By Maria Cramer Two Boston police officers showed poor judgment when they arrested a bystander for filming them on Boston Common in 2007, the department has ruled, in a reversal of its initial position that the officers had done nothing wrong.


----------



## pahapoika

translation = management is feeling pressure and decided to throw the line staff under the bus !


----------



## cc3915

....but from 2007? C-mon man!


----------



## Kilvinsky

cc3915 said:


> ....but from 2007? C-mon man!


Isn't there some 'timely' question here? I can't wait for some retired cop to be ridiculed for slapping a suspect back in, hell, say 1973 when said suspect spit on him or something. These days, you're never safe.


----------



## adroitcuffs

Kilvinsky said:


> Isn't there some 'timely' question here? I can't wait for some retired cop to be ridiculed for slapping a suspect back in, hell, say 1973 when said suspect spit on him or something. These days, you're never safe.

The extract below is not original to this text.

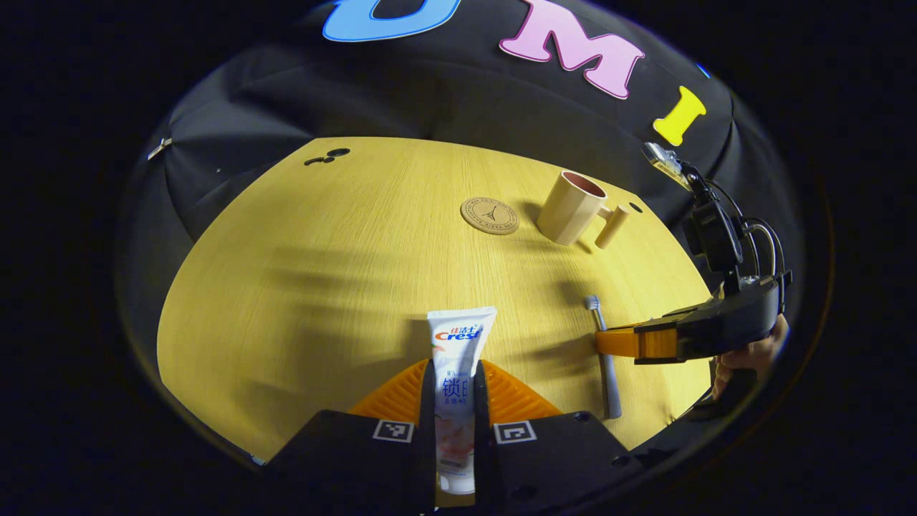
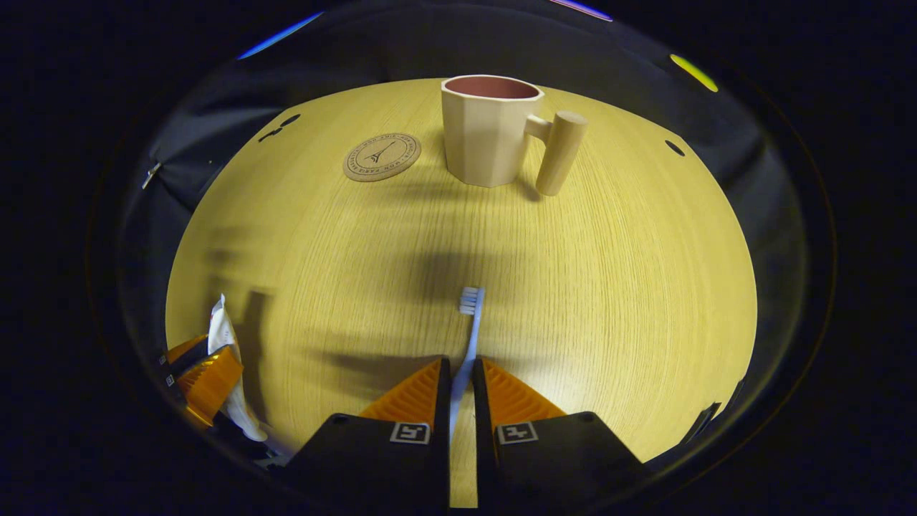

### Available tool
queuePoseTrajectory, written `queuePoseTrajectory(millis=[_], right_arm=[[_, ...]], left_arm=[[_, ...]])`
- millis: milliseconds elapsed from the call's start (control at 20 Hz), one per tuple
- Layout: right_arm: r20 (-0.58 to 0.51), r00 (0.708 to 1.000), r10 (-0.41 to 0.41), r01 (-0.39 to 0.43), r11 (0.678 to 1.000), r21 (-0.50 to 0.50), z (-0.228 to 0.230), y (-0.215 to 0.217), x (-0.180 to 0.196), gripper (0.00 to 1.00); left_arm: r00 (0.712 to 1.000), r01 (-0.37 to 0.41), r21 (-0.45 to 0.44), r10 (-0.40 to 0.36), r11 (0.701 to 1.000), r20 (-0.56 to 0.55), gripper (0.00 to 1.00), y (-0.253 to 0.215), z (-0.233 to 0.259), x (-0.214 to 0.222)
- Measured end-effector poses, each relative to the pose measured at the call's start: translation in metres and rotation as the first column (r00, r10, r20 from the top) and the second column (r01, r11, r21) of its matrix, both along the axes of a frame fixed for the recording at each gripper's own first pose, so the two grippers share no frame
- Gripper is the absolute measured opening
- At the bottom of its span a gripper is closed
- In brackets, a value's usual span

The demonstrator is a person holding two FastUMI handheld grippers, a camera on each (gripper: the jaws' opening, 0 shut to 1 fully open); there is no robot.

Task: Put the toothbrush and toothpaste on the desktop into the cup, then pick up the cup and place it on the coaster on the desktop.

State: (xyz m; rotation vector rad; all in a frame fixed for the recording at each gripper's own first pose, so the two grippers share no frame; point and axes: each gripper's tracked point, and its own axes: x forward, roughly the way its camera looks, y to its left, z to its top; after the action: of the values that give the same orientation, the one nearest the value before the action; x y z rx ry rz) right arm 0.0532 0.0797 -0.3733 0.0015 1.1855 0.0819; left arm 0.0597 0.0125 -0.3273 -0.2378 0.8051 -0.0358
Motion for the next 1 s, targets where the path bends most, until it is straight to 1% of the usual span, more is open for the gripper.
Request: queuePoseTrajectory(millis=[50,100,150,250,300,350,500,700,850,900,950,1000], right_arm=[[-0.008,1.000,0.004,-0.004,1.000,0.000,-0.001,0.000,-0.001,0.16],[-0.010,1.000,-0.001,0.001,1.000,0.001,0.001,0.000,-0.003,0.16],[-0.015,1.000,-0.006,0.006,1.000,0.000,-0.001,0.000,-0.003,0.12],[-0.009,1.000,0.001,-0.001,1.000,0.008,-0.001,0.002,-0.004,0.12],[-0.003,1.000,0.016,-0.016,1.000,0.009,0.002,0.002,-0.005,0.14],[0.001,0.999,0.032,-0.032,0.999,0.016,0.002,0.004,-0.007,0.09],[0.028,0.999,0.040,-0.041,0.998,0.053,0.004,0.007,-0.012,0.09],[0.125,0.992,0.028,-0.044,0.990,0.130,0.025,0.007,-0.013,0.09],[0.214,0.977,0.012,-0.056,0.978,0.200,0.049,0.007,-0.013,0.09],[0.242,0.970,0.003,-0.059,0.972,0.226,0.058,0.007,-0.013,0.09],[0.262,0.965,-0.005,-0.063,0.967,0.248,0.064,0.006,-0.014,0.09],[0.278,0.960,-0.013,-0.066,0.961,0.270,0.071,0.005,-0.016,0.09]], left_arm=[[1.000,-0.002,0.001,0.002,1.000,-0.001,0.26,0.000,0.000,-0.001],[1.000,-0.002,0.002,0.002,1.000,0.000,0.26,0.000,0.000,0.000],[1.000,-0.003,0.001,0.003,1.000,0.001,0.26,-0.001,0.000,0.000],[1.000,-0.010,-0.007,0.010,1.000,0.003,0.26,-0.002,0.001,0.001],[1.000,-0.014,-0.013,0.014,1.000,0.004,0.26,-0.002,0.002,0.002],[1.000,-0.022,-0.018,0.022,1.000,0.007,0.26,-0.003,0.002,0.001],[0.999,-0.036,-0.029,0.036,0.999,0.014,0.26,-0.005,0.005,0.001],[0.998,-0.041,-0.051,0.043,0.998,0.051,0.26,-0.011,0.015,0.002],[0.994,-0.061,-0.073,0.067,0.995,0.090,0.26,-0.017,0.024,0.007],[0.992,-0.061,-0.078,0.069,0.995,0.107,0.31,-0.020,0.030,0.009],[0.990,-0.057,-0.082,0.067,0.995,0.123,0.26,-0.024,0.035,0.011],[0.988,-0.051,-0.084,0.062,0.995,0.139,0.26,-0.027,0.040,0.014]])
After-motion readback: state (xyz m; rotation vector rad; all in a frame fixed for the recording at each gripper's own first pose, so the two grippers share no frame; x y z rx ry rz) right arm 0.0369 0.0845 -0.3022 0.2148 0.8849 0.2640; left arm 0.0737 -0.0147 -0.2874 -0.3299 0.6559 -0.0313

Seriously!! The reality is that law "enforcement" isn't some pretty little dance, with glitz & glamour. Of course, I never expect the spineless wonders of the world to understand that.


----------



## OfficerObie59

Just in case you ever wanted a clearer picture as to why cops don't trust their administrations.


----------



## justanotherparatrooper

"WE got your back...until we change our minds"


----------



## 7costanza

Just keep an SEIU member with you like Martha Coakley so when someone's taping you they can slam them to the ground without getting YOUR hands dirty.


----------